So this blog will have graphic details of womanly functions for those of you which may be squeamish so be warned.

To be honest, the first 24 hours were all a bit of a blur and I was completely consumed by fascination and love for my new babies. I just stared at them in amazement. I was quite high on drugs too which was great coz I felt no pain from my csection but I think that is why I can’t remember much. My babies were really sleepy and didn’t cry at all. They just slept and didn’t move. I was all motivated by my sense of duty but they hardly needed anything. I had to wake them to feed them. I could have got loads of sleep but the other babies on the ward were screaming their heads off so I couldn’t fall asleep. I couldn’t wait to go home. I started to get feeling back in my toes, feet and then my legs. I waited about 14 hours and then I was able to get up out of bed to go for a wee (once the catheter was removed, which I hardly noticed).

Although I had pain medication, I felt that my tummy was injured and it felt sore when I got out of bed so I was hunched over and shuffled to the toilet very slowly. I had to take it slow but the more I moved the easier it became (so you have to suffer a bit of pain.. but it is definitely bearable and I would try to move as much as you can, coz it really does speed up your recovery.)

I didn’t realise how much blood comes out of you though and at one point it was dripping out of me in a line all the way to the toilet (so that is what maternity knickers are for).  I could shuffle over to my babies and pick them up without too much discomfort.  Time ceased to exist, I had no idea whether it was day or night. Every couple of hours I would try to breast feed. One twin took to it better than the other but neither were getting much. I thought my milk would never come. I just didn’t understand how it would suddenly know to produce milk…. but it did. I was hand expressing and using syringes to put drops into their mouths. Yet still they never cried.

By the second night one of the twins started to look really pale compared to the other and he was really twitchy. I know nothing about babies and I was like a drugged zombie but I knew something was up (mothers’ instinct?) I told the midwife and she did a blood test and turns out his blood sugar was really low coz he wasn’t feeding properly. So they gave him 30ml of formula out of a cup which he sipped. (yes a cup…amazing right?) I was worried and I felt like it was my fault that he hadn’t fed as the other twin was fine but she seemed to have a better sucking action.
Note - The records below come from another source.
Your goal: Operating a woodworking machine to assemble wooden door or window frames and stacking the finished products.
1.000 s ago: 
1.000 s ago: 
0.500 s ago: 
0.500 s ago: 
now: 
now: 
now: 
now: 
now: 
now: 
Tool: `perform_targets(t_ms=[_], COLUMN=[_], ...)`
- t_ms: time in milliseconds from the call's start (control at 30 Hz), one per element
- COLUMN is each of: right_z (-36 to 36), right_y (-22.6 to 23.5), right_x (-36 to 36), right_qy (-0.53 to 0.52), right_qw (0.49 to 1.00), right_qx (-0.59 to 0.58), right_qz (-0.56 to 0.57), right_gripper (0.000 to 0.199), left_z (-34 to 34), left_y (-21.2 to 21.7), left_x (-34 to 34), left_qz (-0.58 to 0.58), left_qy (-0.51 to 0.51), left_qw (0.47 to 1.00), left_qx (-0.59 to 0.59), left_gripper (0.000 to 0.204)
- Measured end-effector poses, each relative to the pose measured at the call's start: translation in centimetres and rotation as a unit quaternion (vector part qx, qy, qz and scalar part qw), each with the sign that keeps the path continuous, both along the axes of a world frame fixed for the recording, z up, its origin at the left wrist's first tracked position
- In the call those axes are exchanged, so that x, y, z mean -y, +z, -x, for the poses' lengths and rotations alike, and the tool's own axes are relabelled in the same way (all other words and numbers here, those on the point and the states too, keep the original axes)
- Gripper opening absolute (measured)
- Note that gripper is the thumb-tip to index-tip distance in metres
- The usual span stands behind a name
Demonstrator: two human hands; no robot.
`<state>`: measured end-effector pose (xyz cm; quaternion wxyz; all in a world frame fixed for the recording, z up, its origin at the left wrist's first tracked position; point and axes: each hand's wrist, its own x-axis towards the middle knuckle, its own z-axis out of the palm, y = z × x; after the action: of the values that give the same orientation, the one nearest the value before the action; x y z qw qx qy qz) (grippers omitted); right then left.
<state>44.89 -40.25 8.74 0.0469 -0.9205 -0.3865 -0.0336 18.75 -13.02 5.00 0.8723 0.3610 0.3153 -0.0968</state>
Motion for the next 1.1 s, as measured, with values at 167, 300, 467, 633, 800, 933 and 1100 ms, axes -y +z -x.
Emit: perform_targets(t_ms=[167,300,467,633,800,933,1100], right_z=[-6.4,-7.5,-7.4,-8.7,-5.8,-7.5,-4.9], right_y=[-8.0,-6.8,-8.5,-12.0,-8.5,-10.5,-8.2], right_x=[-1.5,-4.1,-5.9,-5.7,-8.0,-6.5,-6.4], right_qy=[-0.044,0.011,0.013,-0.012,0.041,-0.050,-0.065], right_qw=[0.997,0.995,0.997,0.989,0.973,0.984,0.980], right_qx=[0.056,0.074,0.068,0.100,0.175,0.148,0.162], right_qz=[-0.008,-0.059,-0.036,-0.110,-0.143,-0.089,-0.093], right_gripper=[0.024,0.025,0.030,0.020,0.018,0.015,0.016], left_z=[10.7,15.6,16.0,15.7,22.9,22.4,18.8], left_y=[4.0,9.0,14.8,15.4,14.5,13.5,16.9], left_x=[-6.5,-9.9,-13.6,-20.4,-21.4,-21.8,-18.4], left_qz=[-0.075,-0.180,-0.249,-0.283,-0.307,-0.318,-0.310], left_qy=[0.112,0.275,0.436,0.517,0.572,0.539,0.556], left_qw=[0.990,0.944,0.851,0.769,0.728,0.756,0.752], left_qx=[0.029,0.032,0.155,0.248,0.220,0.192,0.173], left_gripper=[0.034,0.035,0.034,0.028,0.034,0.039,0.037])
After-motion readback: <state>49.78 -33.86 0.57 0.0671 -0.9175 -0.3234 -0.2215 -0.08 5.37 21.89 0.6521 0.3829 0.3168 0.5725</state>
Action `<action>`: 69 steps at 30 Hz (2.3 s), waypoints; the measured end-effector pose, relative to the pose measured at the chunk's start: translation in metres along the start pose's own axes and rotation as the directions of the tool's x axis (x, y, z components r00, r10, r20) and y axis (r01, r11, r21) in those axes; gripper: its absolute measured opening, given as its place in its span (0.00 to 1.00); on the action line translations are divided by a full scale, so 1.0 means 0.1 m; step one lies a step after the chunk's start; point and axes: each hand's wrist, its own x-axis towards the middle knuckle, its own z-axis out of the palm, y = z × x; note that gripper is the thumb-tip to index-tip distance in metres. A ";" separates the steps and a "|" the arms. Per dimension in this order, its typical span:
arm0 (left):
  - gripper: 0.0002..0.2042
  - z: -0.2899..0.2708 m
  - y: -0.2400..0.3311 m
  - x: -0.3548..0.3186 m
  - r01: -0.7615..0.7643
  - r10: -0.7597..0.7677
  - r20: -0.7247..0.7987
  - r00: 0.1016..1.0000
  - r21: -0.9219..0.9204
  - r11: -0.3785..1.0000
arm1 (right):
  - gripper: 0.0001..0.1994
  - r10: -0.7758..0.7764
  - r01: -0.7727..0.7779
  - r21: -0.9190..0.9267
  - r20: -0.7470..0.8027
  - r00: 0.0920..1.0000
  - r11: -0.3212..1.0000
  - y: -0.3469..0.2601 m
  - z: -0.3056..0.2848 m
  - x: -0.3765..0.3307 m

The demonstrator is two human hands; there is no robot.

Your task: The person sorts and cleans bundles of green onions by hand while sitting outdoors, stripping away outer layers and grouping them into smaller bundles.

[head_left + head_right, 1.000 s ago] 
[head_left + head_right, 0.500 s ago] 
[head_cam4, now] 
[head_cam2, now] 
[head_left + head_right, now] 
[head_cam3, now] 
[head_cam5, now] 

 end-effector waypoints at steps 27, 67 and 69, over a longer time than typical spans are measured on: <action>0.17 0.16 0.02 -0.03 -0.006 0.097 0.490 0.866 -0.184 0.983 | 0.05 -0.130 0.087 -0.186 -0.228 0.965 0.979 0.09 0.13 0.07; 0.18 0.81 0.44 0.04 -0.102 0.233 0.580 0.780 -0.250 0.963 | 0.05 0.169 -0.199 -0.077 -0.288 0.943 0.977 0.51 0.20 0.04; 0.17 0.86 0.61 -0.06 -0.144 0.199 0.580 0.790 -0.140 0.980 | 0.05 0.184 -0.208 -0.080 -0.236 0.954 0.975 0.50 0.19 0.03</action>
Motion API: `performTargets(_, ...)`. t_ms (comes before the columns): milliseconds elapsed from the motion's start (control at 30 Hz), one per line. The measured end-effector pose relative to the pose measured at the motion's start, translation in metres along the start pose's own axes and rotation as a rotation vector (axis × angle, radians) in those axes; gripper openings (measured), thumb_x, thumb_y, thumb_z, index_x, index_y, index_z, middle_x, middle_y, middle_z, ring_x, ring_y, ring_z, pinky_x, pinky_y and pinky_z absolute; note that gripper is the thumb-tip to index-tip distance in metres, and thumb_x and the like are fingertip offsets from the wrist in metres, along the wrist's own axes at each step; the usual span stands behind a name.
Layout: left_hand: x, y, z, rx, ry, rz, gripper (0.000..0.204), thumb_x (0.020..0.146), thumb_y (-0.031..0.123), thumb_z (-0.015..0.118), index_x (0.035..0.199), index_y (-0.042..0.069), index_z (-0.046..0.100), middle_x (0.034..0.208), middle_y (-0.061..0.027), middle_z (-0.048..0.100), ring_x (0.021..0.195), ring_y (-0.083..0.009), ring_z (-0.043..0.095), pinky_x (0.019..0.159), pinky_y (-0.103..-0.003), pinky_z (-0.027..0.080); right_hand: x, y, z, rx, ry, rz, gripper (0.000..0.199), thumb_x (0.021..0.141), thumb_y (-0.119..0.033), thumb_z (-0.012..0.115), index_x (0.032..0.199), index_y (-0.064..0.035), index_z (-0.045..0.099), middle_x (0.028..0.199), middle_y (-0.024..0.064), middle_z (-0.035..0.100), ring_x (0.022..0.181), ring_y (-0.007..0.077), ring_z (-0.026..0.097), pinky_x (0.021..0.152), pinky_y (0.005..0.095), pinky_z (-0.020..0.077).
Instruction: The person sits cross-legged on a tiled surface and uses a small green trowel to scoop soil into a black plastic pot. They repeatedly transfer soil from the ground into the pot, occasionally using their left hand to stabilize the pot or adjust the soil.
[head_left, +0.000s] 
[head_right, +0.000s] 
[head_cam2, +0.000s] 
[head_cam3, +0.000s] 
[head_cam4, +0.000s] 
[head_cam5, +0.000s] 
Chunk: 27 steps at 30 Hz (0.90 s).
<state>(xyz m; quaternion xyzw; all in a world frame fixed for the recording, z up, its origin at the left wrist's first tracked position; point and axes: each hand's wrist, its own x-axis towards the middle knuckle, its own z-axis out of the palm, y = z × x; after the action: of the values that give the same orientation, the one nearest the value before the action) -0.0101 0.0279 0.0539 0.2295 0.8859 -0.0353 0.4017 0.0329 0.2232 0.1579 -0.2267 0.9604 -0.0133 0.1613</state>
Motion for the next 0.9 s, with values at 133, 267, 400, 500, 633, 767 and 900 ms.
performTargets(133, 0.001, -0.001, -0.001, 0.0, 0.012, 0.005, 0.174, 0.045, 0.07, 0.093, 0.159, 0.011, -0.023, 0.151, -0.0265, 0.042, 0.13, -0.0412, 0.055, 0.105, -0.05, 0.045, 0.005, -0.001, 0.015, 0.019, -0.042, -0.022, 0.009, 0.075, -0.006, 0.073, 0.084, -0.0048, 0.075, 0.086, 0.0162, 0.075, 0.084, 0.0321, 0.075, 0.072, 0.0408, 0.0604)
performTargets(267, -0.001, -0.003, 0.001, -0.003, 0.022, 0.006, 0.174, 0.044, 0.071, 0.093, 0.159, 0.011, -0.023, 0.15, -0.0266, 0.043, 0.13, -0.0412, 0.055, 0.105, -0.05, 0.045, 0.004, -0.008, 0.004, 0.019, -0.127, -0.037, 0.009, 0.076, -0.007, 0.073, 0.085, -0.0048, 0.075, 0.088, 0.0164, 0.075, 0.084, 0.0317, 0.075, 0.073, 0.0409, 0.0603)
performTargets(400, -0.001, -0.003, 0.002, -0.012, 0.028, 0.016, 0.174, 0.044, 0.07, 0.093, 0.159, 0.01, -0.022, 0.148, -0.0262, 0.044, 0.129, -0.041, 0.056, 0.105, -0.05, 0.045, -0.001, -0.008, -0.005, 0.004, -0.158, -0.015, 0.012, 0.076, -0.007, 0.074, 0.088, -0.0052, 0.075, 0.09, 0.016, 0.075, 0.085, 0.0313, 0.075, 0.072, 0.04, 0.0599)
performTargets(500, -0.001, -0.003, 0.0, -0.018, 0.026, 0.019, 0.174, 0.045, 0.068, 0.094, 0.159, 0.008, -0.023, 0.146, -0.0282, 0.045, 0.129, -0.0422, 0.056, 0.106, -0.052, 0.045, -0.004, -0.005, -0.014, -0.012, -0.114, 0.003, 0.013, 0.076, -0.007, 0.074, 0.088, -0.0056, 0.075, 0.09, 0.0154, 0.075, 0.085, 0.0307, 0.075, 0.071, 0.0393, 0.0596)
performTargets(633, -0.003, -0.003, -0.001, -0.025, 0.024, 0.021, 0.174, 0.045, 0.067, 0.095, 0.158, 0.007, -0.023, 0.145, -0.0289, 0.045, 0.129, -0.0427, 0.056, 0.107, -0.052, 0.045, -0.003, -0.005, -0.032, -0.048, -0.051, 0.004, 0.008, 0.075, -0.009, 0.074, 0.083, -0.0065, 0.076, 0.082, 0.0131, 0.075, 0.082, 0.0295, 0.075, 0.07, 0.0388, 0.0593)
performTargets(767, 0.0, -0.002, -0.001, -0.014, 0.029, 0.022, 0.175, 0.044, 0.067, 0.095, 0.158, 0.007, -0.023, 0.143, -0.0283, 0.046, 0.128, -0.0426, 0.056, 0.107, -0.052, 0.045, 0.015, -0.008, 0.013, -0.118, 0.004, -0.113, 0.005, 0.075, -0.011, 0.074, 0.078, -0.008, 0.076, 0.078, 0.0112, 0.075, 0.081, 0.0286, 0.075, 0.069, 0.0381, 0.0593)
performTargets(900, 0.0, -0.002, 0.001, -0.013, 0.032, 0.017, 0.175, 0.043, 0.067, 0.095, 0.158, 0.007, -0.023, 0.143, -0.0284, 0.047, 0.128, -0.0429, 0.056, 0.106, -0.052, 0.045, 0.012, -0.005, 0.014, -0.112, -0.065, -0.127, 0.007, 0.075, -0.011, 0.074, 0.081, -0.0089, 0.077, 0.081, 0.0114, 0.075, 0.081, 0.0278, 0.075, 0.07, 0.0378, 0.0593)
So after that he was given a 30ml cup by the midwife every couple of hours, whilst I tried to feed the other twin.

By day three I hadn’t been to sleep in 3 days and I was exhausted. I was no longer on pain medication (just paracetemol!!) and I was moving around the room with ease. The babies were still sleeping all the time and the twin who was drinking the 30ml was settled and healthy again. But it really put me off breastfeeding as I saw how well he was doing on formula and the only time the other twin cried was when I was trying to breast feed her and she was struggling to latch on.  I persevered though but I really felt like I didn’t know what I was doing.

The babies were a little jaundice but not enough to be treated and by lunch time of the third day, I was allowed to go home. I was given far too many leaflets to read on lots of important things (which I never got round to reading) and off we went home.

I walked out of hospital, slowly, only stopping when someone wanted to look at the twins and congratulate me. This was a start of things to come.

My stay in hospital was fine, I felt fully supported and cared for but I was a zombie and didn’t sleep. The pain was bearable and I just spent the hours just staring at the twins waiting for them to do something. (ooo look …they’ve just blinked!) However, I was just dying to come home to get started in my new chapter in my life of being a twin mum.